Momentum itu berawal dari kasus dugaan penistaan agama yang dilakukan oleh Ahok. Sebenarnya kasus ini tidak beda dengan kasus-kasus penistaan agama sebelumnya. Persoalannya, Ahok berbeda dengan pelaku penista agama lainnya. Kalau pelaku lainnya tidak berpredikat sebagai pejabat publik, sebaliknya Ahok adalah Gubernur DKI Jakarta, gubernur ibu kota negara.
Selain itu, kalau peristiwa penistaan agama lainnya tidak terkait dengan kepentingan politik, kasus Ahok sarat akan kepentingan politik. Saat Ahok diduga melakukan penistaan agama, ia berstatus sebagai calon petahana Pilgub DKI 2017 yang diusung oleh 4 parpol penguasa.
Dan, karena momennya bertepatan dengan masa pemilu, maka mau tidak mau kasus ini pun melibatkan masa pendukung masing-masing pasangan calon. Artinya sudah terjadi benturan di tingkat akar rumput.
Benturan di tingkat akar rumput ini bukan saja melibatkan warga Jakarta, tetapi juga warga negara Indonesia lainnya yang tinggal di segala penjuru tanah air. Akibatnya, terjadilah benturan dengan skala besar dan masiv. Benturan antar akar rumput dengan skala besar inilah yang menjadi syarat kedua terjadinya makar.
Setelah “bahan baku” kudeta sudah ada.
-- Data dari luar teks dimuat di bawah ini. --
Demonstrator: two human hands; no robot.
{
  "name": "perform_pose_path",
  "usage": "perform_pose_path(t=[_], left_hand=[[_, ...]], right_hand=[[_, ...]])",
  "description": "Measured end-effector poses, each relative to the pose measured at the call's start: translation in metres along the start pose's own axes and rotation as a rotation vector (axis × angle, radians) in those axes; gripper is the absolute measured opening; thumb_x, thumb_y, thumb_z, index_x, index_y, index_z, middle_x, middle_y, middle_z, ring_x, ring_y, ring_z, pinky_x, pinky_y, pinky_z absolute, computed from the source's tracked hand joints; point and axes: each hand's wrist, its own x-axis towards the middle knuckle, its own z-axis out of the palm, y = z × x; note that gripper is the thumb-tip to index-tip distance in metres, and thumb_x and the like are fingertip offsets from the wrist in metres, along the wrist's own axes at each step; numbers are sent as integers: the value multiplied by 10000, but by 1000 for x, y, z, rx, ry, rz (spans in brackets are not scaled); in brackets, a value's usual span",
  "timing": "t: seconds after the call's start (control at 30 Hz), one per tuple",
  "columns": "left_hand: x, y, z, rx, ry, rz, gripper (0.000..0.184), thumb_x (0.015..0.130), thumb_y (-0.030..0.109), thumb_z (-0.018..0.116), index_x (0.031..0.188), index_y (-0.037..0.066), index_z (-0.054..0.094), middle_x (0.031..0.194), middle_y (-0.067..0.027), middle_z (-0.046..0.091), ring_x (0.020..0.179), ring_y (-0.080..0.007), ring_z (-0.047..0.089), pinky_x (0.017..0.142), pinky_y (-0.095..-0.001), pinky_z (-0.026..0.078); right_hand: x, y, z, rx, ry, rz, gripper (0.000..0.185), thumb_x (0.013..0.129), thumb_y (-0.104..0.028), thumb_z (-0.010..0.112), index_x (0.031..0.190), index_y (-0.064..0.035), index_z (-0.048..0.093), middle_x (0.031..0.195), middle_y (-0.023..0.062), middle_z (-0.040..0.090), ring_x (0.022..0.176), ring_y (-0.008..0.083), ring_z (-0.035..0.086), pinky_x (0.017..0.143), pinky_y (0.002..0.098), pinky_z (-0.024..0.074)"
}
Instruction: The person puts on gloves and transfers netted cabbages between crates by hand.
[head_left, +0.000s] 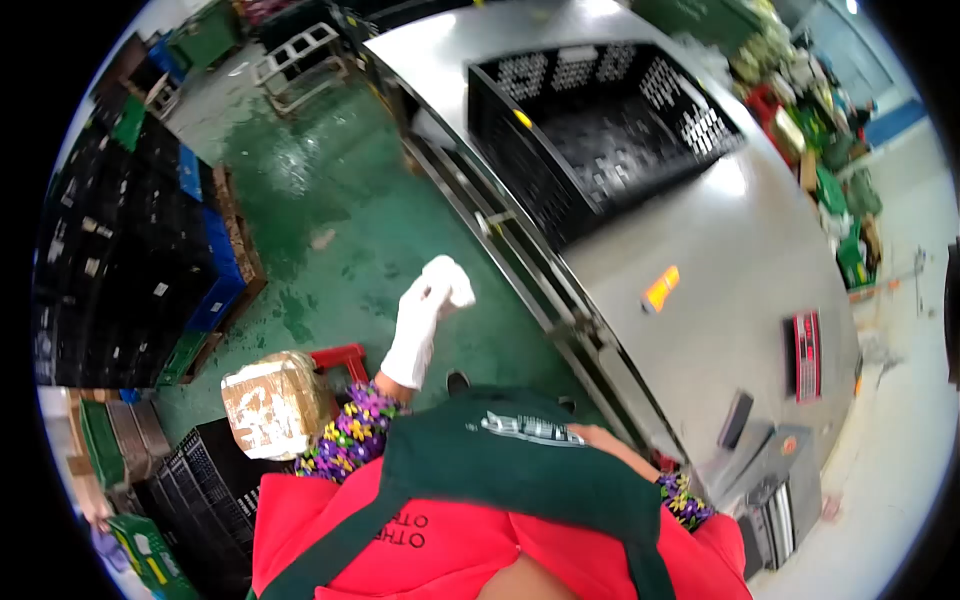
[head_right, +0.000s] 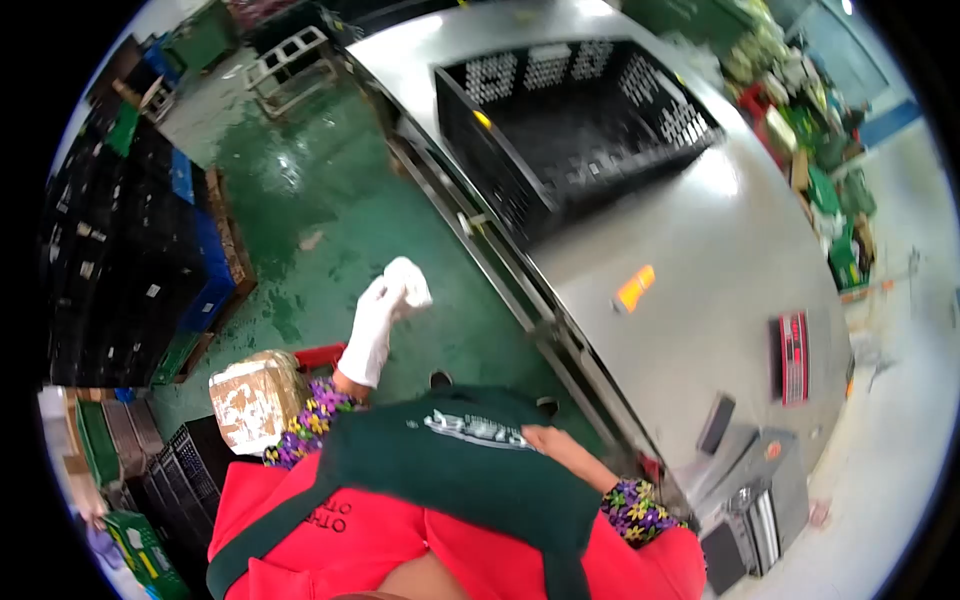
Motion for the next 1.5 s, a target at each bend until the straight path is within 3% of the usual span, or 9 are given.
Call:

Tinggal bagaimana mengeksekusinya. Bisa lewat jalan konstitusional yang diawali dengan keluarnya mosi tidak percaya dan diakhri dengan pemilu. Atau, pengambilalihan paksa oleh militer.”
Sementara, skenario serangan makar terhadap Jokowi juga sudah ditulisakan dalam "Potong Sumbu", Kapolri Hindarkan Jokowi dari Upaya Di-Soeharto-kan yang diposting pada 05 Desember 2016 dituliskan,
“Jadi, sangat jelas kalau pada 2 Desember 2016 sedikitnya ada 2 potensi bentrokan massal. Inilah yang harus dicegah oleh Polri dengan “momotong sumbu” sebelum terjadi “ledakan” kecil yang berpotensi membakar ke segala arah. Polisi memotongnya dengan menangkapi aktivis terduga makar yang pada hari itu menyebar, sebagian di Monas dengan mengikuti Aksi 212 dan sebagian lagi di Gedung DPR/MPR. Sumbu yang mengaitkan Monas dengan Gedung DPR/MPR inilah yang dipotong oleh Polri.
Perlu juga dicermati, sehari sebelum Aksi 212 dilangsungkan beredar himbauan dari sejumlah tokoh kepada peserta aksi untuk membawa berbagai perlengkapan pribadi, di antaranya, odol, masker, dan kacamata renang. Apa manfaat dari odol, masker, dan kacamata renang bagi massa Aksi 212 yang ingin mengikuti kegiatan ibadah? Maka perlu dipertanyakan, apakah himbauan itu disebarluaskan untuk mengantisipasi terjadinya kerusuhan, atau persiapan untuk membenturkan peserta aksi dengan aparat keamanan?
Bayangkan kalau 0,1 % saja dari peserta Aksi 212 yang terpancing oleh provokasi? Apa jadinya? Dan perlu diperhatikan juga, Aksi 212 direncanakan berakhir pada pukul 13.00 WIB atau siang hari, bukan seperti Aksi 411 yang berakhir lepas pukul 18.00 WIB.
Karenanya cukup dengan menyulut terjadinya bentrokan di Monas, kerusuhan dengan skala besar diperkirakan akan terjadi. Bukan hanya di Jakarta, tetapi juga menjalar ke sejumlah daerah”
Dalam sejumlah artikel dituliskan tentang skenario menjatuhkan Jokowi dengan model Mesir. Model Mesir ini mirip-mirip dengan peristiwa 1998 yang berujung pada lengsernya Soeharto.
Dalam artikel “Soal Makar, Kapolri dan Menhan Sama-sama Benar” dan beberapa artikel lainnya juga dituliskan tentang ketidakmungkinan TNI melancarkan kudeta secara langsung.
Misalnya, Dalam “Soal Makar, Kapolri dan Menhan Sama-sama Benar”, dituliskan, “Sekarang, apa mungkin TNI melancarkan kudeta? Untuk melancarkan aksi kudeta, militer harus solid dalam satu komando. Bukan hanya pada saat aksi dilancarkan, tetapi juga setelahnya. Tanpa komando di satu tangan, kudeta militer akan mendapat perlawanan dari kubu militer lainnya. Ini yang terjadi di Libya dan Suriah.